AIM OF THE EXERCISE
Leave out the pictures and restate the rest of the data exactly.

--------------------------------

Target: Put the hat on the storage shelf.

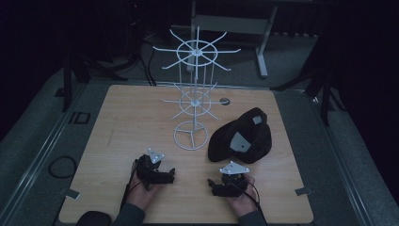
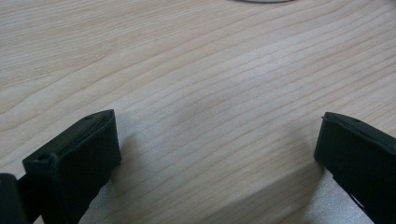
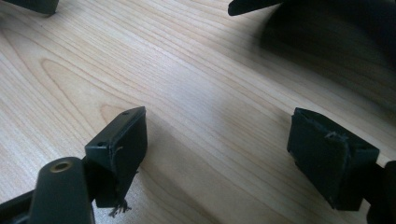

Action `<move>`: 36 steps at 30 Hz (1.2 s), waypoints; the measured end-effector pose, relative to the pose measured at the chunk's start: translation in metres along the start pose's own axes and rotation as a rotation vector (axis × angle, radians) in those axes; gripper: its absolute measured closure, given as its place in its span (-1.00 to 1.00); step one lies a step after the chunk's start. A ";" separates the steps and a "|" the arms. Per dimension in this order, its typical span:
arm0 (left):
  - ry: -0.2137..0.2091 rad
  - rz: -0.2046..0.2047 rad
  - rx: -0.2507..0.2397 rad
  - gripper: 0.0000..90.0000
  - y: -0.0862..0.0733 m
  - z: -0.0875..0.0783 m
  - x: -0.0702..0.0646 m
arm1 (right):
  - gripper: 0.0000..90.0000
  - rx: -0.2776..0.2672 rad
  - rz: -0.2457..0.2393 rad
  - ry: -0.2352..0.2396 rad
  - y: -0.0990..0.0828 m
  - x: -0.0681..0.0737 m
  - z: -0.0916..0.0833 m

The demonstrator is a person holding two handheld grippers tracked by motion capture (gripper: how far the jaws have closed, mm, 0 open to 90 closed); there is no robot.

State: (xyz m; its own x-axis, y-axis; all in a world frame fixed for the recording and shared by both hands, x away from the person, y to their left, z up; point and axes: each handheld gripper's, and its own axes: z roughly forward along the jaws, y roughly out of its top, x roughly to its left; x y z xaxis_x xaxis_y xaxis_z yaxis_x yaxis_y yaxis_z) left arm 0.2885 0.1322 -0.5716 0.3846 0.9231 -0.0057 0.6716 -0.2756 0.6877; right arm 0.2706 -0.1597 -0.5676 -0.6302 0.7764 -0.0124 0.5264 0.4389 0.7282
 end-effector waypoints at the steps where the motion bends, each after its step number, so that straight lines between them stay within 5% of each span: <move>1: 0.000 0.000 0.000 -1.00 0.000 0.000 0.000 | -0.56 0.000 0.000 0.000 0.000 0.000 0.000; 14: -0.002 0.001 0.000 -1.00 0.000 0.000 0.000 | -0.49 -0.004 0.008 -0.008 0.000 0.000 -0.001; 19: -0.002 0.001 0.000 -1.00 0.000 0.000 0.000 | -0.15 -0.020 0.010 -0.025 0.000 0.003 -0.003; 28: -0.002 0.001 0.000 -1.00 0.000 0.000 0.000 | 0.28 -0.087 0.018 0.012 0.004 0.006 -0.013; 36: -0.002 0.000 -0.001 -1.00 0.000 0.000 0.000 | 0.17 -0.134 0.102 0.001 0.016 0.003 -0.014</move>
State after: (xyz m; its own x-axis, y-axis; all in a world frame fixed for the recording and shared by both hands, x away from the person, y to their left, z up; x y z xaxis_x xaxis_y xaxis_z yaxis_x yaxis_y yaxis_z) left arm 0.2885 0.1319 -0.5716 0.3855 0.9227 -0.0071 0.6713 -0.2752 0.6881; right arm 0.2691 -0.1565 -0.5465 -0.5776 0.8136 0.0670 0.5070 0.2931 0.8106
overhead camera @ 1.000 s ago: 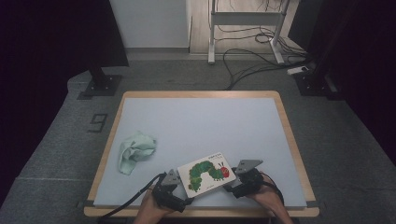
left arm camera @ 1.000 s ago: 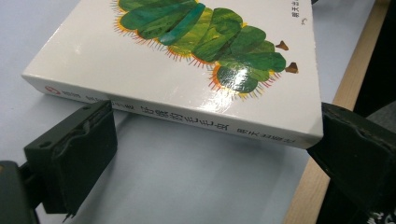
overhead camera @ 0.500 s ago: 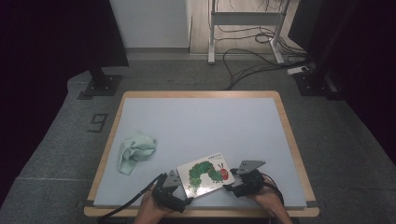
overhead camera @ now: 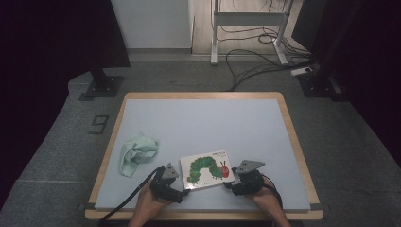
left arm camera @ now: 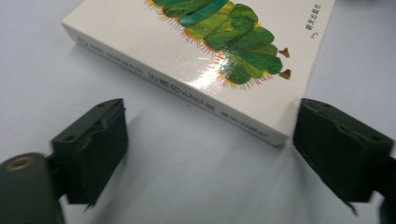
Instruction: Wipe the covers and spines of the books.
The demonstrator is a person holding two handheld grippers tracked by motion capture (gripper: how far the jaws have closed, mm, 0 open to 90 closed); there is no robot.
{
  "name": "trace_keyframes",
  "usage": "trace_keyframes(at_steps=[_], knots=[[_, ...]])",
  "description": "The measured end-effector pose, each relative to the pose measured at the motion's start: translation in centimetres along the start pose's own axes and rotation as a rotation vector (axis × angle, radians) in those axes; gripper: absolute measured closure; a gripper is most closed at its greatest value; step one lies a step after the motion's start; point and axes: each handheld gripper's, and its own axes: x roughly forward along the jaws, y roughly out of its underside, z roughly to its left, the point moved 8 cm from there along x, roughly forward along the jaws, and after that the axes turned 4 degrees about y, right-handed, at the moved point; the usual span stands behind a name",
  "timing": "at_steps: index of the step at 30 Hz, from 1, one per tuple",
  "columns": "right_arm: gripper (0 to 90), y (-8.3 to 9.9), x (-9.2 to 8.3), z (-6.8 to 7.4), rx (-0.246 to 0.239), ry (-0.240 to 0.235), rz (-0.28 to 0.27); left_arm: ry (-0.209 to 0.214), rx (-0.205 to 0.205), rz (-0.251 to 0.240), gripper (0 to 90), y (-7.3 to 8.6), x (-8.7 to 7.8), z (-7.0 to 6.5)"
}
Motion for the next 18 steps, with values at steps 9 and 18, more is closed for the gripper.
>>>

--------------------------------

REPLY
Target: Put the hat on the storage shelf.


Action `<move>`: 36 steps at 30 Hz (1.2 s), waypoints; the measured end-effector pose, relative to the pose measured at the chunk's start: translation in metres along the start pose's own axes and rotation as a rotation vector (axis × angle, radians) in those axes; gripper: its absolute measured closure, given as its place in its span (-1.00 to 1.00); step one lies a step after the chunk's start. A ";" separates the steps and a "|" the arms. Per dimension in this order, its typical span:
arm0 (left):
  - ry: -0.2137..0.2091 rad
  - rz: -0.2046..0.2047 rad
  - rx: -0.2507..0.2397 rad
  - gripper: 0.0000..90.0000
  - y: -0.0862..0.0733 m
  - z: -0.0875..0.0783 m
  - x: -0.0702..0.0646 m
arm1 (right):
  - gripper: 0.0000..90.0000
  - rx: -0.2776..0.2672 rad
  - rz: -0.2457..0.2393 rad
  - ry: -0.2352..0.2396 rad
  - y: -0.0990..0.0828 m
  - x: -0.0681..0.0737 m
  - z: -0.0916..0.0833 m

The demonstrator is a person holding two handheld grippers tracked by motion capture (gripper: how far the jaws have closed, mm, 0 open to 90 closed); there is no robot.

State: (xyz m; its own x-axis, y-axis; all in a world frame fixed for the recording and shared by both hands, x away from the person, y to their left, z up; point and axes: each handheld gripper's, and its own axes: z roughly forward along the jaws, y roughly out of its top, x roughly to its left; x y z xaxis_x xaxis_y xaxis_z yaxis_x yaxis_y yaxis_z) left arm 0.2885 0.1322 -0.5716 0.3846 0.9231 -0.0057 0.6716 -0.2756 0.6877; right arm 0.2706 -0.1597 -0.5676 -0.6302 0.7764 -0.0124 0.5264 0.4389 0.7282
 end-effector waypoints at the steps where the motion bends, each after its step number, so that straight lines between them stay within 5% of each span: <move>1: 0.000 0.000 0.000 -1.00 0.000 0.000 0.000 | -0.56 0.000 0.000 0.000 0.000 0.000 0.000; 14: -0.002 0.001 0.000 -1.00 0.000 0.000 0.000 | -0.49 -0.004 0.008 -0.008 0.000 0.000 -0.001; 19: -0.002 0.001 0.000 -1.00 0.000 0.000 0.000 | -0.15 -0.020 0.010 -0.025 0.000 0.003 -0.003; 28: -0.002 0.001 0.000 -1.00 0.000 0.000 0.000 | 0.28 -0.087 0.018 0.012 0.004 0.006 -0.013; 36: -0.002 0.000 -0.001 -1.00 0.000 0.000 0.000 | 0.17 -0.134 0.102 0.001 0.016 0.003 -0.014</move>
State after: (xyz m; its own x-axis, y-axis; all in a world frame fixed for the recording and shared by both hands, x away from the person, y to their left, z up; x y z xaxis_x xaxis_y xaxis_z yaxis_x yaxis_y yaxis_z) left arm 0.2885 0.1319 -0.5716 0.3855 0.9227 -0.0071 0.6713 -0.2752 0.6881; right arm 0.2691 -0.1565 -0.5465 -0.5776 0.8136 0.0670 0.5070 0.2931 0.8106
overhead camera @ 1.000 s ago: 
left arm camera @ 1.000 s ago: 
overhead camera @ 0.500 s ago: 
overhead camera @ now: 
left arm camera @ now: 
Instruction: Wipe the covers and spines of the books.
The demonstrator is a person holding two handheld grippers tracked by motion capture (gripper: how far the jaws have closed, mm, 0 open to 90 closed); there is no robot.
{
  "name": "trace_keyframes",
  "usage": "trace_keyframes(at_steps=[_], knots=[[_, ...]])",
  "description": "The measured end-effector pose, each relative to the pose measured at the motion's start: translation in centimetres along the start pose's own axes and rotation as a rotation vector (axis × angle, radians) in those axes; gripper: absolute measured closure; a gripper is most closed at its greatest value; step one lies a step after the motion's start; point and axes: each handheld gripper's, and its own axes: x roughly forward along the jaws, y roughly out of its underside, z roughly to its left, the point moved 8 cm from there along x, roughly forward along the jaws, and after that the axes turned 4 degrees about y, right-handed, at the moved point; the usual span stands behind a name",
  "timing": "at_steps: index of the step at 30 Hz, from 1, one per tuple",
  "columns": "right_arm: gripper (0 to 90), y (-8.3 to 9.9), x (-9.2 to 8.3), z (-6.8 to 7.4), rx (-0.246 to 0.239), ry (-0.240 to 0.235), rz (-0.28 to 0.27); left_arm: ry (-0.209 to 0.214), rx (-0.205 to 0.205), rz (-0.251 to 0.240), gripper (0 to 90), y (-7.3 to 8.6), x (-8.7 to 7.8), z (-7.0 to 6.5)"
}
Motion for the next 18 steps, with values at steps 9 and 18, more is closed for the gripper.
>>>

This is the complete answer to the exercise.